Thank goodness for YouTube

Today I learned how to properly use a ratchet strap.

http://www.youtube.com/watch?v=1kE4xnA-eEY&feature=related

Bucket alternative

I was talking to my mom on the phone last night and mentioned how we squatted all day, but it was hard to do so comfortably without squashing the vegetation. My opinion is that the buckets don’t help much with this, especially on slopes. I thought my mom had a great suggestion: use milking stools. It would pack down less vegetation than the buckets and might be more comfortable (I say might because I’ve never actually used a milking stool). Just a thought.

Field work, May 2008

Here’s an update on the main research activities this spring. The cool spring with a late snow (~15 inches -38 cm- at the end of April) delayed burning weather somewhat and we think seedling recruitment may be later than in the past few years.

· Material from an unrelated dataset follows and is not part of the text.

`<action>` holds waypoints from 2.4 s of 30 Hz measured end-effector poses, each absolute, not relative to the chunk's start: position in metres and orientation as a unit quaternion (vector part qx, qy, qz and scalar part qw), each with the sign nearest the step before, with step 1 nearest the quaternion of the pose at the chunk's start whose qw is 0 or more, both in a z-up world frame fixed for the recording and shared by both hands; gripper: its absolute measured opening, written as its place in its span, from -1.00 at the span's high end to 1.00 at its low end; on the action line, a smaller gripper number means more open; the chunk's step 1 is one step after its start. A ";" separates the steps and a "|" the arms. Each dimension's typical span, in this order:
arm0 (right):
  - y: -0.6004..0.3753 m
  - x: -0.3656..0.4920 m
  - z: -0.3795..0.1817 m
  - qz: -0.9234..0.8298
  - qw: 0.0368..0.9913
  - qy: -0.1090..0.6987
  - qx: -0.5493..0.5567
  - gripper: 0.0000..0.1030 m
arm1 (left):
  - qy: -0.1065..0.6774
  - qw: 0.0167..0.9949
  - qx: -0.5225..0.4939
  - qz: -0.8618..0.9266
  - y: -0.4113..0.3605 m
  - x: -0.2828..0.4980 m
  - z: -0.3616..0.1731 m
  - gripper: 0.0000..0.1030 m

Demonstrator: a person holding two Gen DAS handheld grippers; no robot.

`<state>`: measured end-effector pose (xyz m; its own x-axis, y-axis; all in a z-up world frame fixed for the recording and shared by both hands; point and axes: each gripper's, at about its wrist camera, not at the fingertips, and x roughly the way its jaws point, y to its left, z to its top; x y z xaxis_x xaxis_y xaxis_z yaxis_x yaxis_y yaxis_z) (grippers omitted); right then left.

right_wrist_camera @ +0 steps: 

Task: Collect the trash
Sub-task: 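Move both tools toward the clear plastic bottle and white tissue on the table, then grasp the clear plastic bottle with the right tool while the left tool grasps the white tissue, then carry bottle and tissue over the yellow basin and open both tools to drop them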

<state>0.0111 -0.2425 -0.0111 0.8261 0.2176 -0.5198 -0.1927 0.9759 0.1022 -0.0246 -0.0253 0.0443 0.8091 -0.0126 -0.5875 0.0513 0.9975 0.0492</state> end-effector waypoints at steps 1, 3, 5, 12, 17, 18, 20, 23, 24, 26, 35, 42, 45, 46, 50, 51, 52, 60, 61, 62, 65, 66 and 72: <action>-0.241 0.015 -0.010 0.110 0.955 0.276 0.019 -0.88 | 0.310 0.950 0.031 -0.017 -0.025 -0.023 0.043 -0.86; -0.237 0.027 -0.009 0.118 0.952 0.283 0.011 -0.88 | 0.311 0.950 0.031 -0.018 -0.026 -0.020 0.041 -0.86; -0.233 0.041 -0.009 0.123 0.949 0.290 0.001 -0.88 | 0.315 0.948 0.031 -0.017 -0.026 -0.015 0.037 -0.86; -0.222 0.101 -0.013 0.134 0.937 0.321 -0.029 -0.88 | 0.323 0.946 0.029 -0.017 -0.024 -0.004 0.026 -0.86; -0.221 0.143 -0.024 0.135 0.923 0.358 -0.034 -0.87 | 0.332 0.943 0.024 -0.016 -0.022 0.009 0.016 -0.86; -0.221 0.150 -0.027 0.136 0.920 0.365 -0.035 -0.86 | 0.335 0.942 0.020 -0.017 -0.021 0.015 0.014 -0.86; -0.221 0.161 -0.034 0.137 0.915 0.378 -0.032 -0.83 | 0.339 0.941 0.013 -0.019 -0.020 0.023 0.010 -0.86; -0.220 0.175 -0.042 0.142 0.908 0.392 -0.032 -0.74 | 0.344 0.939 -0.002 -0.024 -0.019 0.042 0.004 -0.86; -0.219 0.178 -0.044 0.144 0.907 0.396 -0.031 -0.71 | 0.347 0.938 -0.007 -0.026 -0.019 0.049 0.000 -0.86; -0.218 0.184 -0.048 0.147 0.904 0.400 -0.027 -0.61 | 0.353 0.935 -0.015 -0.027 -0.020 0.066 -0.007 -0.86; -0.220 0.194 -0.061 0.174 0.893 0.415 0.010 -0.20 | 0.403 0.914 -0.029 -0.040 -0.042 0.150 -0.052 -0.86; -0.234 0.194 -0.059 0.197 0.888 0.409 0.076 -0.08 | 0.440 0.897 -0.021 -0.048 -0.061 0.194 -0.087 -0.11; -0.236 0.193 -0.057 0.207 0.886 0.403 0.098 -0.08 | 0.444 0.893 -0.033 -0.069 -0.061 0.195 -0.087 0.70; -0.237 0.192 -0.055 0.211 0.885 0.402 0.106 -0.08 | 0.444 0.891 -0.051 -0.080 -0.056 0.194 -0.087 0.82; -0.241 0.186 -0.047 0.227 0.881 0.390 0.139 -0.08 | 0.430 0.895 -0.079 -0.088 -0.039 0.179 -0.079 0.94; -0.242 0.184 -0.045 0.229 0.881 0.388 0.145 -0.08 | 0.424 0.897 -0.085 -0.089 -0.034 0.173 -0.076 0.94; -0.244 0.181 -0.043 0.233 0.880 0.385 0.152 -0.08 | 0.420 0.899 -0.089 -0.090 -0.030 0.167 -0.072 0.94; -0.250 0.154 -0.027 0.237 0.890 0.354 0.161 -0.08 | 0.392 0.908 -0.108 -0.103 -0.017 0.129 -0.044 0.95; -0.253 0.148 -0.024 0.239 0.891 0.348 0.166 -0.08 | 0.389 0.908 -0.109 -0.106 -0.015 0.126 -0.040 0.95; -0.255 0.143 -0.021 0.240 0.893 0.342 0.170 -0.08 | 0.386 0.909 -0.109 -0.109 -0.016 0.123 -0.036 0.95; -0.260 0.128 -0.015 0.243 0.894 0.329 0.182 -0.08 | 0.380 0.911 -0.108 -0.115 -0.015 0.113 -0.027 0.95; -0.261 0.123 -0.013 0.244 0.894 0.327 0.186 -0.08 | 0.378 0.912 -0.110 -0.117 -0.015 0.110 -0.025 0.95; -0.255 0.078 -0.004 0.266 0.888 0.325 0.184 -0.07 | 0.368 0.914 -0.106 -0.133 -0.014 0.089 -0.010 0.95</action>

Recruitment/Establishment Experiment

On May 9 I mowed burn breaks so the DNR burn crew could burn the plots. They burned the middle unit at Hegg Lake WMA on May 28. Two plots were in this unit. Here’s a photo of one plot just after the burn. Nice work! There are 3 plots to be burned at Hegg Lake WMA, two at Kensington Duck Refuge, and one a Eng Lake WMA. At the duck refuge I saw 2 Sandhill cranes and a Red-necked grebe (among the regular, awesome array of water birds).

Common Garden

Dwight, Jean, and I burned the common garden on May 22, starting just after noon. The weather was within prescription, but the wind was a bit strong and the fire jumped the gravel road and started some corn stubble. The fire worked its way to some reed canary grass and we managed to put it out there. If it had gone a little longer it would have torched the cattails and burned the whole slough west of the common garden. Whew!

The running fire was great in the 99S garden, but there were quite a few unburned spots in the main garden. We burn the CG every other year and we mow paths annually, so we don’t have quite enough fuel for really complete burns. Maybe in 2010 we should augment the fuel load with some prairie hay.

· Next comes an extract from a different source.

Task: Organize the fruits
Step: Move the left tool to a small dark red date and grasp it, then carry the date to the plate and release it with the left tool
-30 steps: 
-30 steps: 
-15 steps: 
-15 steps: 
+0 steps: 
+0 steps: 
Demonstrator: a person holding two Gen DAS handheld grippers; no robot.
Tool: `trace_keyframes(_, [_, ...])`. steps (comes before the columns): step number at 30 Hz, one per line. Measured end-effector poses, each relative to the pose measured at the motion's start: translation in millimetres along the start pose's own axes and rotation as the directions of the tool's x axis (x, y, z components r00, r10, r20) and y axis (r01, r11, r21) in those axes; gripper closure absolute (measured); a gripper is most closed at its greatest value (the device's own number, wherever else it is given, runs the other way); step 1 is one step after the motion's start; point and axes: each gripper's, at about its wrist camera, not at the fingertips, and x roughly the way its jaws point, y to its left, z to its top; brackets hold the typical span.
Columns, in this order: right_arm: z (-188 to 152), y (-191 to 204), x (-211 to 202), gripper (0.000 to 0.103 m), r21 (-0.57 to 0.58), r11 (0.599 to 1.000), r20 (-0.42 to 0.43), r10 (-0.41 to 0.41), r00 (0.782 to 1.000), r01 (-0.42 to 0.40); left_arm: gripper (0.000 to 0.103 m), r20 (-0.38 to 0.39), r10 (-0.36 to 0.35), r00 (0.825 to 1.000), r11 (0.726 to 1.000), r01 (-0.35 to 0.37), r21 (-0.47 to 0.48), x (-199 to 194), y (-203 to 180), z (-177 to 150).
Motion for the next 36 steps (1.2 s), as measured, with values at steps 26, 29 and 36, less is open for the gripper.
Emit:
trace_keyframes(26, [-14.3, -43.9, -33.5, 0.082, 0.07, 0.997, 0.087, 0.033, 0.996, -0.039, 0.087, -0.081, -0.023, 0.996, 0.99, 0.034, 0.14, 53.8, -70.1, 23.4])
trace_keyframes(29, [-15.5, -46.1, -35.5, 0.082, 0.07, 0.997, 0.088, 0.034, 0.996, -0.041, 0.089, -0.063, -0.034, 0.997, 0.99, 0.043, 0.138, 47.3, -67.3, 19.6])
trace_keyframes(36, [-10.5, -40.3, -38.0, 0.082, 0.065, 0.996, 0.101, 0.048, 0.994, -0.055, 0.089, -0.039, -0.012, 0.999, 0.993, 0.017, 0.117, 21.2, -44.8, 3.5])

A big tree just east of the CG caught on fire. It was hollow, but quite strong. It finally broke and fell over around 7 pm. To put it out we scraped all the embers and coal from the trunk with an axe and shovel. We couldn’t reach a spot of punky wood 8 – 9 feet (2.5 m) off the ground. So I climbed up the trunk and used a 5 lb. pick mattock to scrape out the embers and punky wood. Then Dwight lifted the smith Indian backpack sprayer over his head and I sprayed and sprayed and sprayed. We put it out by around 10 pm. Exciting! We need to cut up the part of the tree that fell on the CG.

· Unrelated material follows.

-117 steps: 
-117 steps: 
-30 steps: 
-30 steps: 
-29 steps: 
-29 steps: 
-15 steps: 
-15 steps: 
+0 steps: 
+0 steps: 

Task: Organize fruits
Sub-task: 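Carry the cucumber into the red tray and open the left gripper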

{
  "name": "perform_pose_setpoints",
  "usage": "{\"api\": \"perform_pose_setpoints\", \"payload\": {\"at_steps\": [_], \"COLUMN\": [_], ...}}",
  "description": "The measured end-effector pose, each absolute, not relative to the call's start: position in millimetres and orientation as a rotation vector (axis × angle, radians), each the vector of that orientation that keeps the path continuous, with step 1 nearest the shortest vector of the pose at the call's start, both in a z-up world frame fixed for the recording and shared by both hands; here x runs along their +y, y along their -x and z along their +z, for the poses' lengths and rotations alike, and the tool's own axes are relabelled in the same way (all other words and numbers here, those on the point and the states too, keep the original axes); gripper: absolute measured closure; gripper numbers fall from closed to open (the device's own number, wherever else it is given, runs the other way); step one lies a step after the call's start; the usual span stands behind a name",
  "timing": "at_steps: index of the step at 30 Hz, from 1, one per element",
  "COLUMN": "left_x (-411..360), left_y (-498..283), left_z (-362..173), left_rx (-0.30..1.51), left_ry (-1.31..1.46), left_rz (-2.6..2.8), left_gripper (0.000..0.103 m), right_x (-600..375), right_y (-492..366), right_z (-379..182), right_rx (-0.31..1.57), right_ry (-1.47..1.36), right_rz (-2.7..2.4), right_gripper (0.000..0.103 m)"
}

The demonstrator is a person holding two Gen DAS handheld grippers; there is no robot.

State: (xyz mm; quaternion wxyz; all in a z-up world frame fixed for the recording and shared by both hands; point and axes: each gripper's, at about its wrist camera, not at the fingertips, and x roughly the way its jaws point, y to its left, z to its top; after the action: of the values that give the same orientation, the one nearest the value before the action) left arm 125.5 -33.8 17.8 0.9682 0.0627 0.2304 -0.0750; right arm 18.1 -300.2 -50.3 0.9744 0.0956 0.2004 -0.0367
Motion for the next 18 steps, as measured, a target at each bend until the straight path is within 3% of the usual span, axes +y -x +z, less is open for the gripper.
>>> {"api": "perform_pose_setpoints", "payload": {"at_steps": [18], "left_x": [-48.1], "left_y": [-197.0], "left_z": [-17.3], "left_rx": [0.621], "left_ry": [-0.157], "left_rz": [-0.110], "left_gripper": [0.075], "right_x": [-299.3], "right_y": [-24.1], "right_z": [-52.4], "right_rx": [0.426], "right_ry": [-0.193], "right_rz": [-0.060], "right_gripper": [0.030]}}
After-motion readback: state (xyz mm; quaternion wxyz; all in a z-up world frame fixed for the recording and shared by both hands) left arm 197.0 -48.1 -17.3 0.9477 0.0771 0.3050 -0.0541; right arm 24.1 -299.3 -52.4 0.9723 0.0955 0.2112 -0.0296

An adult bald eagle flew over the CG just as we started to burn and then again around 8 pm — great!

On 24 May, Gretel and I broadcast seed over the CG. We seeded Galium boreale, Bouteloua curtipendula, and Schizacharium scoparium. Gretel, Per, and I seeded the ditch with many species of seed, including Stipa spartea and Spartina pectinata. We forgot to seed the 99S garden.

Seedling Search

On 27 & 28 May Ruth, Amy, Julie, and I searched for Echinacea seedlings in five remnant prairies. We searched about 75 circles with 41 or 50 cm radius and found 17 seedlings. Several had only cotyledons and the tallest first leaf was 24 mm. We got rained out yesterday (29 May). It was also cold and windy.

Hjelm house

Last weekend Pete, Dwight, Gretel, and Stuart cleaned out all the sheetrock and insulation (yuck) in the house. That was a job. We got the house all ready to have the floors sanded. We have a lot left to do to get the house ready for the main field season. The highest priorities are bathroom and computer network.